2. Pack a bag of snacks
Staying hydrated and eating a little bit every few hours is essential. I brought along water, an orange, a bag of nuts, and some dry frosted mini wheat cereal. The bride and groom arranged for our crew to eat dinner that night, but I would never make that assumption. Bring what you need just in case because you can’t leave the reception and come back.
And don’t forget to pack some breath mints.
3. Arrive early
If you are late, the lead photographer may question your value or worry about your professionalism. The last thing you want to do is frustrate him or make him feel rushed. Find out what time the lead will get there, and then plan on arriving 10 minutes before him. Be there waiting with a smile and your excitement for the opportunity to help out.
4. Review your game plan
Spend a few minutes with the team confirming the flow of the day. If you have questions about equipment, get the answers. Confirm your shooting role at the wedding ceremony and reception. Little things like weather changes from sun to rain could have a major impact on your shooting strategy.

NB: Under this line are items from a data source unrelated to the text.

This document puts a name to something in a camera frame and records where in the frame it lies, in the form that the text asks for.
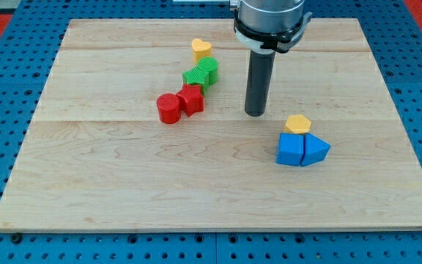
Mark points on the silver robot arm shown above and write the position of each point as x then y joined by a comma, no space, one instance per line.
270,16

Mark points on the yellow heart block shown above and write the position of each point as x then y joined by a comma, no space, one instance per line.
200,49

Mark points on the red star block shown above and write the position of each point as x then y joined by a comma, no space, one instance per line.
191,99

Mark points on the red cylinder block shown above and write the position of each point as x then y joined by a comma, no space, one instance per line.
169,110

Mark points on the green star block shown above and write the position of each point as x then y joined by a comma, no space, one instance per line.
197,76

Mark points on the wooden board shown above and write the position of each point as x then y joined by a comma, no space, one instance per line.
96,157

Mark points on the green cylinder block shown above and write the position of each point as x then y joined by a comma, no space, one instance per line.
210,65

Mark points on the blue cube block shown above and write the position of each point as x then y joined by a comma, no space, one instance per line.
290,149

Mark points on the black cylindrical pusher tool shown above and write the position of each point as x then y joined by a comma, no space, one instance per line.
260,70

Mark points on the yellow hexagon block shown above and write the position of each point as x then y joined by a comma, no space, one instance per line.
297,124

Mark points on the blue triangle block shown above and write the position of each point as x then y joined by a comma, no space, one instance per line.
315,150

I found a great wedding photography checklist at ForBetterForWorse. It’s very detailed and can be a great starting place for the team to get clear on what shots are important to capture.
Yes, write it down. Trying to keep all the details in your head will not work.
5. Be present and invisible at the same time
You are in an assistant role. You should be aware and available for the photographer and the family, without taking over. Make suggestions for interesting backgrounds or for shots they may have been overlooked.
Help the team with large group shots and keep the other guests at bay.
Ask the lead photographer if it’s ok before handing out your own business card especially if you are a photographer that also books weddings.
6. Take shots that are non-traditional
The lead photographer will most likely be in charge of getting the more traditional shots—so why not approach your role as a “documentary filmmaker.” Take guest action shots, behind-the-scenes stuff, non-traditional points of view, and use other lenses for different effects.
Pay attention to any kids, especially as they tend to become the life of the party when the music starts.
7. Finish strong
By the end of the day, you’ll probably be exhausted, like everyone else. Make certain to do a few simple things to finish strong:
- Thank the lead photographer and the staff for the shooting experience.
- If appropriate, thank the venue location staff and family members you have met throughout the day.
- Re-pack your bag with the same care and organization as you did before the event.
- Before you leave the location, ask the lead photographer if there is anything else you can do to help the event end on a successful note.
8. Remember to follow-up
A few days after the wedding, get in touch with the lead photographer. Send a handwritten note or make a quick call, thanking them for the opportunity to work together. Let them know directly if you would be interested in helping out again in the future.
If you want feedback about the support you gave, ask questions like “What did you like about the way I helped out,” and “If we work together again, what would you change so the day will be more successful?”
Moving forward on my big dream journey
On my path to becoming a successful freelance photographer, I’ll look for more photography events and opportunities to participate with my camera to gain photography confidence and narrow my business niche. I did enjoy being the second shooter at this wedding, and I would certainly do it again if the opportunity arose.
However, I am certain that my freelance photography dream will not include being a wedding photographer. Nothing against brides and grooms, but now that I have experienced shooting a wedding, I can check it off my dream goal list and look into other kinds of photography events to try.
Always be refining your craft.
Remy Gervais is a successful business coach and a freelance photographer residing in the northern California wine country.